Advancements in education technology are, for the most part, focused on three things:
- Making education more efficient, reducing costs for both students and institutions
- Making education more convenient for students, allowing for asynchronous learning to support classroom experiences
- Making students more successful, by using data analytics and AI to identify struggling students almost before they realize it themselves and provide instant access to real human support.
Efficiency
Efficiency and cost reduction are driving much of today’s technology adoption, because the ROI is direct and easy to quantify. Doing more with less certainly helps any organization serve its learners better.
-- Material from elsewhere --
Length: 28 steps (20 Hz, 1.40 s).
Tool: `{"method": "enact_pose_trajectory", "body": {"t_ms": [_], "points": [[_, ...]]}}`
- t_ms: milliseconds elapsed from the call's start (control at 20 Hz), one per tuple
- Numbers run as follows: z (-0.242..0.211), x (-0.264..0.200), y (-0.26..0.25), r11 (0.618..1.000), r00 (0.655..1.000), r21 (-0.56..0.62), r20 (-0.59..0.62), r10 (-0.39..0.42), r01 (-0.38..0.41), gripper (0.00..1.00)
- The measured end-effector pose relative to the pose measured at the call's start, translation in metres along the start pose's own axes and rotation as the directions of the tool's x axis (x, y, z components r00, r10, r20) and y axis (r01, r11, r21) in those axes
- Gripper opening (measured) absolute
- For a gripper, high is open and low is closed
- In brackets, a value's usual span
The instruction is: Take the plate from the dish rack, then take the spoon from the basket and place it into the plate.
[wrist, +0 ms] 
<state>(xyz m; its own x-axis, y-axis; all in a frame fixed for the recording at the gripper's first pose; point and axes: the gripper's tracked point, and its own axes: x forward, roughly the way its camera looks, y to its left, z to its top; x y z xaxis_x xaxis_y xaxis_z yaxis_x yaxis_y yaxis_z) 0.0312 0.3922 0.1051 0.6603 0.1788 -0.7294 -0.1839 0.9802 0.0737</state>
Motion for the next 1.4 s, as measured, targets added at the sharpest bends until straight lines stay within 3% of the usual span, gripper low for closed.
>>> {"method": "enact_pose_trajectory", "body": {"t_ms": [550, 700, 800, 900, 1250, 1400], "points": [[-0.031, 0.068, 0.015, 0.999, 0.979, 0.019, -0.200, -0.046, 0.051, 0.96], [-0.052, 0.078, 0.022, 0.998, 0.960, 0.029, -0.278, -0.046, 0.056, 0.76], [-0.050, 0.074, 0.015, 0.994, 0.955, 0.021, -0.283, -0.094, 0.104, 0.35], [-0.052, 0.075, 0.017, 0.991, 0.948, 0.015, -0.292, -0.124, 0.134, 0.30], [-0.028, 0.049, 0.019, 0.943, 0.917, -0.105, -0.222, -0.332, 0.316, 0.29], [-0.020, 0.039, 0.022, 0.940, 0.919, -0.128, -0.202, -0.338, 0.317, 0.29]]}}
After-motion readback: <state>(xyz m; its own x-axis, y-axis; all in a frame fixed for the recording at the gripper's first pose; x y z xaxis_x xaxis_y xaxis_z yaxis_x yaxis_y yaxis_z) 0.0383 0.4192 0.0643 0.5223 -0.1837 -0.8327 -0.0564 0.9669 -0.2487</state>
However, the real value coming from future education technology advancements is more than just creating a cost-effective educational experience. Long-term institutional success comes as technology makes it easier and more convenient for educators to connect with and support students, and, through that high-touch experience, leads to better student outcomes and educational success.
Convenience
Technology can improve the student experience by offering flexible, individualized tools that make learning more convenient and a better fit for busy lifestyles. It also leads to improved student outcomes and better student retention. New technology can deliver course materials to mobile devices, stream lectures online and on-demand, encourage student collaboration in virtual workrooms for online group projects, enable live group discussions, or provide an online interface for tutoring.
Success
Student success is based on behavior. In higher ed specifically, success is based on adopting a complex sequence of behaviors for which students might not be naturally wired. Educational technology that facilitates behaviors we know leading to success are the key to the future of education. Gone are the days of a “sink or swim” mentality on the part of faculty. Educators with the proper data and tools can offer a rescue buoy and retain an otherwise struggling learner.
Among the many different aspects of successful behavior, education technology can encourage students to make better decisions – and help students who are unable to make those decisions easily.
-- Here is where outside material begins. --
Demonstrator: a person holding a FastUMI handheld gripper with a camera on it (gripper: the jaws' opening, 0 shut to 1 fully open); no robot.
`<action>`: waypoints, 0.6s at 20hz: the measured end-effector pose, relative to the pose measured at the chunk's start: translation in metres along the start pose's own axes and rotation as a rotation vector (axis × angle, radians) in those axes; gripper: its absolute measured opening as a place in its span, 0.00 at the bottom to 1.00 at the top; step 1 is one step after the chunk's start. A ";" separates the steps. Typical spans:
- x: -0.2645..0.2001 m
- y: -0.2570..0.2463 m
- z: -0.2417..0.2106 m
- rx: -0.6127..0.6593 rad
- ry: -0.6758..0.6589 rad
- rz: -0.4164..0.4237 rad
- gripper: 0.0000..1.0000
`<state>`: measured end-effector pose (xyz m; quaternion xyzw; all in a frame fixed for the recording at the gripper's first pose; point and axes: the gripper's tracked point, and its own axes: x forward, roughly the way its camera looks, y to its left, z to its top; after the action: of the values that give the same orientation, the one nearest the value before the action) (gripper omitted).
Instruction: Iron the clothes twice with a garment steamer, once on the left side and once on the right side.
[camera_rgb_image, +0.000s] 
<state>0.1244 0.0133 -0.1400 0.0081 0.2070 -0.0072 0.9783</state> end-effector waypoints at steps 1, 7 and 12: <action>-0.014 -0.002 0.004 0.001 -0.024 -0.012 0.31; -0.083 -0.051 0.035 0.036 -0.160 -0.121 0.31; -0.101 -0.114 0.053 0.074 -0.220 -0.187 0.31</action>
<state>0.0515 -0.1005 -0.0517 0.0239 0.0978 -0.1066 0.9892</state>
- Smart institutions are researching and adopting technology tools that use data analytics and AI to identify struggling students almost before they realize it themselves. Once alerted, educators and advisors can immediately intervene with a human touch.
- Personalized, adaptive learning tools overcome the tendency of students to not raise their hands when they don’t understand the material by recognizing incomprehension in the moment. These tools can then lead those students to resources that offer greater insights or present lesson materials another way, when they may not have even considered seeking those additional resources on their own.
- In addition to being 24/7 and omniscient, ed tech will also need to be imperceptible, and act as a means to enable better person-to-person interaction. A PwC study in 2018 found that more than eight in 10 U.S. respondents said that even as technology improves, they will want to interact with a real person. More than half (55 percent) strongly disagreed that we don’t need humans for great customer experiences. As smart as we can make the tools, people still trust people more.
Education technology tools that will increase student success in a convenient, accessible way and enable professors to reach more students with less effort will prevail. The ed tech of the future will ask all the right questions—much like the Socratic Method of teaching that guides the student to the answers they seek.